Reflection in the Mirror: Amedeo Modigliani
Our mothers are both our mirrors and our opposites.
Mother’s Day is celebrated on different days and dates around the world, but for many of our readers it will be on May 8th. For those who are still with us and for those who have passed on, our mothers shaped our lives in very individual ways. From Paris, France to Brooklyn, New York, with many stops in between, the theme of style and taste are a scented thread between them. Our “eaux des” to our mothers as written by Gérald Ghislain, Anya McCoy, Ida Meister, Mark Behnke, Mary Beth Devine and Michelyn Camen.
JE REVIENS-HAUTE COUTURE-MEMORIES / by Gerald Ghislain, Perfumer
When evoking this wide range of philosophical scents, I am alluding to the intense souvenirs of my mother’s…haunting perfume. Just like the title: “Je Reviens” by Worth.
Typically Parisian, this perfume reminds me of the subtle feminine grace of my mother, and of the way she dressed at that time, a mirror of the pure elegance. Not only is it a reflection of the Parisian elegance but the both floral and spicy”Je Reviens” is also bound to my exotic childhood, beating the rhythm of the Moroccan days full of oriental scents, such as Rose, Jasmine, or Orange. (Self- confident, I recognize myself in the strong and intense scents of vetiver and incense…). Perhaps because somewhere, somehow, I bear my mother’s signature.

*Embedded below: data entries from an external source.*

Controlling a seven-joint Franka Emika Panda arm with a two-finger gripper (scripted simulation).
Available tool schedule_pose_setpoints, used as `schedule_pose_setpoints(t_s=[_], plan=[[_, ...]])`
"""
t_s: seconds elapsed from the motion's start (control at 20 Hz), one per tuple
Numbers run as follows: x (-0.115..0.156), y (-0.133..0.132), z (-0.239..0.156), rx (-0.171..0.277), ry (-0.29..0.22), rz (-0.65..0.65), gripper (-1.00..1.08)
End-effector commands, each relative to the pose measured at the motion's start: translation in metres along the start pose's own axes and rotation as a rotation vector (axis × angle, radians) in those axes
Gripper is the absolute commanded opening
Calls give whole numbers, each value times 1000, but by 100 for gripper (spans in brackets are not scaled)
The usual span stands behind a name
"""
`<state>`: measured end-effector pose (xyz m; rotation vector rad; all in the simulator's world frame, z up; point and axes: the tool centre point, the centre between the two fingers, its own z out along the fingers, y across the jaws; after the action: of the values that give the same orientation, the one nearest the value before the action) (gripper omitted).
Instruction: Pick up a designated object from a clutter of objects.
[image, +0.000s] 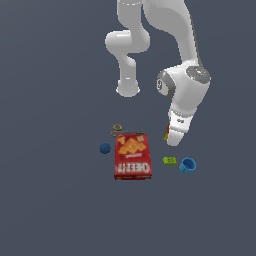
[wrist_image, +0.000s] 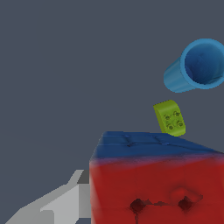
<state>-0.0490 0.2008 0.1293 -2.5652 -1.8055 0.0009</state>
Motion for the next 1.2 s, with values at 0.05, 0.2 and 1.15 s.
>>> schedule_pose_setpoints(t_s=[0.05,0.2,1.15], plan=[[9,17,-31,0,2,-1,-100],[16,32,-56,0,2,-1,-100],[54,110,-185,-2,0,2,-100]])
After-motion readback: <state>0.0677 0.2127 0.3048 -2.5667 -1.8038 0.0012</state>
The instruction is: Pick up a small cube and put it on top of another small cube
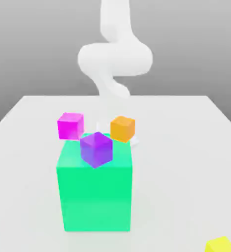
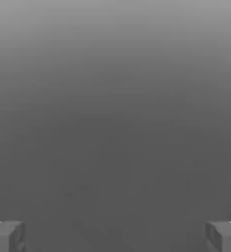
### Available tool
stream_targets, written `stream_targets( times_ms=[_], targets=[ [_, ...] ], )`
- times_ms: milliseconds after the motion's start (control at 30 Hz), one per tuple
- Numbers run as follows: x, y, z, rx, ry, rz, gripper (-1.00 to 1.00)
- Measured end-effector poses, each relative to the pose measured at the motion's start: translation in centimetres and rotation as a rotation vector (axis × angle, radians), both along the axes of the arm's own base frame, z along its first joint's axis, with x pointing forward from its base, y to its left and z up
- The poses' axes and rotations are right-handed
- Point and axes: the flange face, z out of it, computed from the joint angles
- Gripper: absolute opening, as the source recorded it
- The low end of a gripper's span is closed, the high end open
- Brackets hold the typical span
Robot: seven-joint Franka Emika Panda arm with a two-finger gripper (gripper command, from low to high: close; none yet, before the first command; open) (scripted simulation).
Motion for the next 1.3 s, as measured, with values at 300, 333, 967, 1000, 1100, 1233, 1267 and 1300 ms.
stream_targets(
  times_ms=[300, 333, 967, 1000, 1100, 1233, 1267, 1300],
  targets=[
    [9.8, 5.8, -11.4, -0.066, 0.214, 0.051, 0.0],
    [10.6, 6.4, -12.8, -0.072, 0.237, 0.059, 0.0],
    [15.3, 19.8, -43.9, -0.108, 0.665, 0.247, 0.0],
    [15.0, 20.5, -45.5, -0.105, 0.687, 0.258, 0.0],
    [14.2, 21.8, -50.4, -0.098, 0.729, 0.278, 0.0],
    [14.1, 22.0, -54.8, -0.097, 0.735, 0.281, -1.0],
    [14.1, 22.0, -54.8, -0.097, 0.735, 0.281, -1.0],
    [14.1, 22.0, -54.8, -0.097, 0.735, 0.281, -1.0]
  ],
)
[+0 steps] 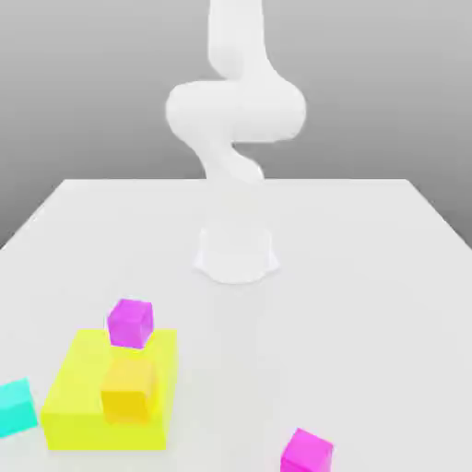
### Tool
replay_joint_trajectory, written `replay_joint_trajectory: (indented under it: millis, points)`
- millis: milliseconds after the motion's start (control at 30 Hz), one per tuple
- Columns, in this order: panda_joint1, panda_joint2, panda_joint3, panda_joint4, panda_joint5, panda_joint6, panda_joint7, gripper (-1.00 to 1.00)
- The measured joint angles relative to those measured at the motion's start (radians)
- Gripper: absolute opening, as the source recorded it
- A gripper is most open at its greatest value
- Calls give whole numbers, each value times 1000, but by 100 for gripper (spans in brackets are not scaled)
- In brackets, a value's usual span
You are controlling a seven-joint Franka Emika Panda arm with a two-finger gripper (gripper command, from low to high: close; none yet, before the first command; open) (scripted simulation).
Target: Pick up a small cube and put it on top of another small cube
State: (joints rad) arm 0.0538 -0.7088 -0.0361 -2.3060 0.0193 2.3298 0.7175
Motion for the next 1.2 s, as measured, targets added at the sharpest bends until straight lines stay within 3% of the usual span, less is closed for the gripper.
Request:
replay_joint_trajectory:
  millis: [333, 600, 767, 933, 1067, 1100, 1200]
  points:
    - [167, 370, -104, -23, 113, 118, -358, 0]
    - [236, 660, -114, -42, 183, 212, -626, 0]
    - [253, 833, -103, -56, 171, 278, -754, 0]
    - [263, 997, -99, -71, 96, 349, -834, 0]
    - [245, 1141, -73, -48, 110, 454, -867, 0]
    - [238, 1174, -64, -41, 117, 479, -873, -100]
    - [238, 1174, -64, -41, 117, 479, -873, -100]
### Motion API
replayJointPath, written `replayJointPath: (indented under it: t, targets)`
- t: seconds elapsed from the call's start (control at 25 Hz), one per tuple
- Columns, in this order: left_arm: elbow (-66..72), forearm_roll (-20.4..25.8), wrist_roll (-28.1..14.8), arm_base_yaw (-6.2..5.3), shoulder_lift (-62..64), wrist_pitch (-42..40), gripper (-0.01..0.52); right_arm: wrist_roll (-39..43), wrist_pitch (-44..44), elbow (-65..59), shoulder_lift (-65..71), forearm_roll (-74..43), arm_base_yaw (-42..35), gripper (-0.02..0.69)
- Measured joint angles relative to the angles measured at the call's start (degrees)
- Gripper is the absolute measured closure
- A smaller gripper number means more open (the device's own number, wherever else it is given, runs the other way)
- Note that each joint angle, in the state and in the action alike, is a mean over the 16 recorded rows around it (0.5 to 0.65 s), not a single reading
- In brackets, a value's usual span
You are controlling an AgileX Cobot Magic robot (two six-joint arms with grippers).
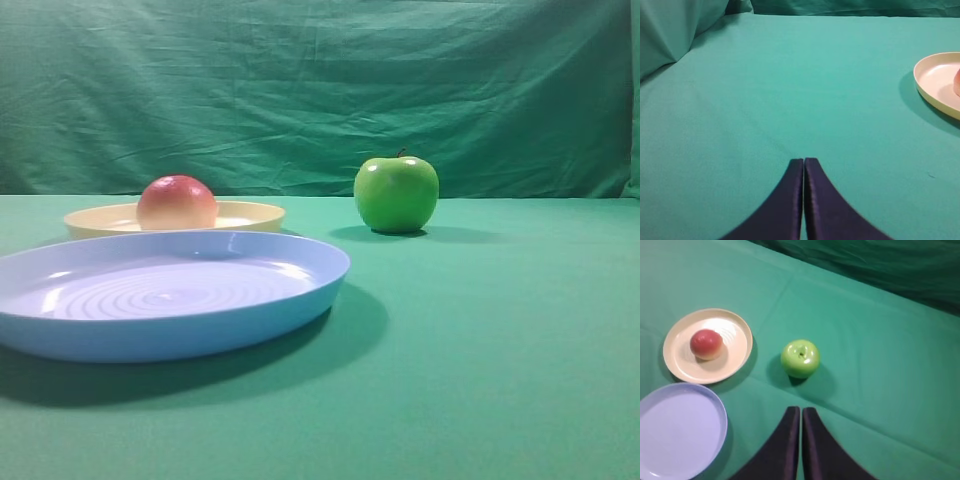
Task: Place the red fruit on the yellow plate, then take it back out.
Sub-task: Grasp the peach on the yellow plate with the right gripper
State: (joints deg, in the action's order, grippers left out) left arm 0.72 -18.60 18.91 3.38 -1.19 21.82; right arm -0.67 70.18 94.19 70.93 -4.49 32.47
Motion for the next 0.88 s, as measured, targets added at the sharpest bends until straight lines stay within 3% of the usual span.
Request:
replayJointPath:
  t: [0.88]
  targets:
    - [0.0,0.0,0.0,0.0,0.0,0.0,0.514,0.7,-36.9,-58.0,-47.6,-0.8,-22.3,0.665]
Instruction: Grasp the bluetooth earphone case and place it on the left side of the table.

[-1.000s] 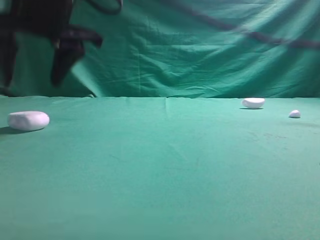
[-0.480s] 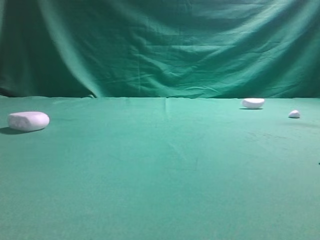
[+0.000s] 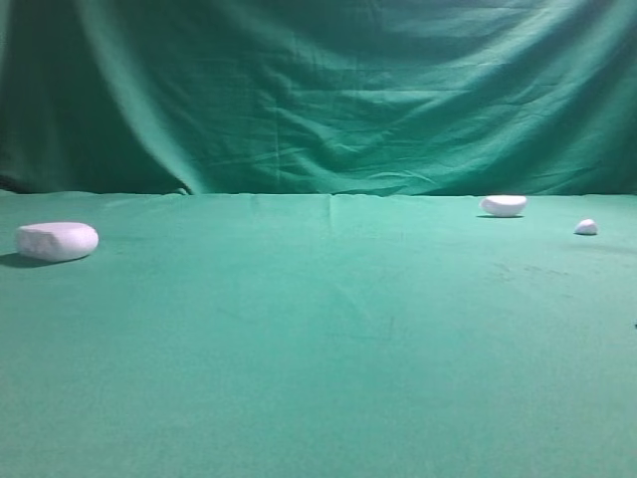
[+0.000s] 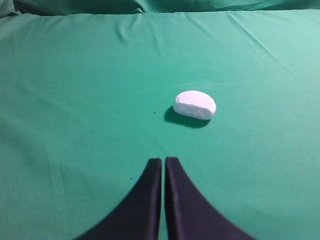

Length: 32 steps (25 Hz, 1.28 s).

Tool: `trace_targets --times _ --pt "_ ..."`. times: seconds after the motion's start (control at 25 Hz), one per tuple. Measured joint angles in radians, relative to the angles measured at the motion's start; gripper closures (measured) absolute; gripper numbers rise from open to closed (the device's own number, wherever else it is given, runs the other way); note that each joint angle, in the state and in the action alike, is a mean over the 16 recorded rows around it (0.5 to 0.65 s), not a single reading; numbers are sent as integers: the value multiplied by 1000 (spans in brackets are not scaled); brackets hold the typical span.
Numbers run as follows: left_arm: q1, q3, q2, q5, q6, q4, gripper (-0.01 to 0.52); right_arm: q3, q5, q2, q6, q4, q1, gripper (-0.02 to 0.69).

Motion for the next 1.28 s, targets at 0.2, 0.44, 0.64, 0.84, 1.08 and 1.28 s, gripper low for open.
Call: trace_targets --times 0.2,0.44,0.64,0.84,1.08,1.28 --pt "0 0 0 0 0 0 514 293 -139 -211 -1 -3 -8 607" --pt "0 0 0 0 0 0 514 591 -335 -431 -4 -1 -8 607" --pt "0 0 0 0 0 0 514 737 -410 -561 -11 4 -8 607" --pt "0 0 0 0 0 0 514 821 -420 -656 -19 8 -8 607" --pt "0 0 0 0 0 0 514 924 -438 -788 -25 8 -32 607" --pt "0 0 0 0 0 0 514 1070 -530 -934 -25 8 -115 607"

This feminine scent which is at the same time exotic and Parisian-like,has inspired me throughout my creations.
Perfumes, especially in one’s childhood, are to my mind, at the very root of one’s passion. My acute nostalgia for a floral breeze in North Africa, or my mother’s dazzling smile influenced me for this French precious know-how… to give birth to Histoires de Parfums.

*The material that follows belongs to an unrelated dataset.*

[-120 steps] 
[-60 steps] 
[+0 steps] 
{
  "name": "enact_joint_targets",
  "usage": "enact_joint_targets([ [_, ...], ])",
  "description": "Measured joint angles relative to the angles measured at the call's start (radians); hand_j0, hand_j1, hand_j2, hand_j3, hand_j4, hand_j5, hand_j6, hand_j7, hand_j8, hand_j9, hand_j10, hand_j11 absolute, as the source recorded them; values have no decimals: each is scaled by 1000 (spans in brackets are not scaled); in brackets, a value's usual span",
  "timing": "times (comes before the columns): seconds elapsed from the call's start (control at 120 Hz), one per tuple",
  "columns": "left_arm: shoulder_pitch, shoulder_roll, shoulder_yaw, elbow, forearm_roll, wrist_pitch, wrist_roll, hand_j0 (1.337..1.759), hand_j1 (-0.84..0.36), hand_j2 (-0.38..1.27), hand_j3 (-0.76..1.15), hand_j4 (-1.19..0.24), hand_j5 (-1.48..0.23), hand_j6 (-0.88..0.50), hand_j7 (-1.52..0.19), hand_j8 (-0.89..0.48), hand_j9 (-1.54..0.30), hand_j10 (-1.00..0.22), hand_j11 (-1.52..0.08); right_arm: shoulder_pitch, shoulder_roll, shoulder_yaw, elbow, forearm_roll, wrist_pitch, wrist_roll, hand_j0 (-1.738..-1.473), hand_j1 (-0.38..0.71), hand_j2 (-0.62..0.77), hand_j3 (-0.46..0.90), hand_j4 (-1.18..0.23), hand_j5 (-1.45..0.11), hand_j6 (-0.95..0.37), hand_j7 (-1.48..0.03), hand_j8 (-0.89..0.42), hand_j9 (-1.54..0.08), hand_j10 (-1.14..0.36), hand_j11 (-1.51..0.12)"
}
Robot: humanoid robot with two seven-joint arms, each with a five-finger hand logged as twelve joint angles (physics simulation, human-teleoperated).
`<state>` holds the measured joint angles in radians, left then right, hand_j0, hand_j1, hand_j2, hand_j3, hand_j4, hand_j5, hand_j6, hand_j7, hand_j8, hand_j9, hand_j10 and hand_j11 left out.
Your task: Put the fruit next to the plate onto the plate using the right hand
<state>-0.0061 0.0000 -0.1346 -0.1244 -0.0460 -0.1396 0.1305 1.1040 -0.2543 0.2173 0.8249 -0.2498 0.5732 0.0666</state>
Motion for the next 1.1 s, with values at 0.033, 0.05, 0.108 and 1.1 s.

I believe that “Je Reviens”, which can be literally translated by “I am Returning” symbolizes both the present and the future. It involves repetition, like a sort of leitmotiv to remind me of this fresh and vivid souvenirs. I could say,”refreshening” my past olfactive memories.
“Je Reviens” could be synonymous to an autobiographical book, forming part of my scented library offering a wide range of “perfume characters.
The aldheydes blurr the line between all these scents to create the ultimate fragrance, combining the Mediterranean atmosphere of my youth with the sophisticated and refined Parisian style of my mother, memories of the past, of the present, memories from here to eternity with “Je Reviens”…”I am Returning” to this breathtaking world of scents, which is now animating my ideas…
“Liz” 1966
Smell is a potent wizard that transports you across thousands of miles and all the years you have lived. -Helen Keller/ By Anya MCCoy
My mother, called Liz by everyone, even though her first name is Anne, like mine, introduced me to perfume and art, two passions I still have. As a child, my mother’s wealthy parents often traveled to Europe by ocean liner (it was the 20s) to visit family. My grandmother Catherine always made a stop in Paris to replenish her perfume supply. At 91, my mother still speaks wistfully of the beautiful bottles on her mother’s vanity. I have picked up on the Art Deco images subconsciously, and I realize that the model I have had drawn for the two Natural Perfumers Guild projects, and the lettering, are Art Deco. To me, that was the beginning of several decades of glorious perfume making, and my mind always turns to that time, and those perfumes.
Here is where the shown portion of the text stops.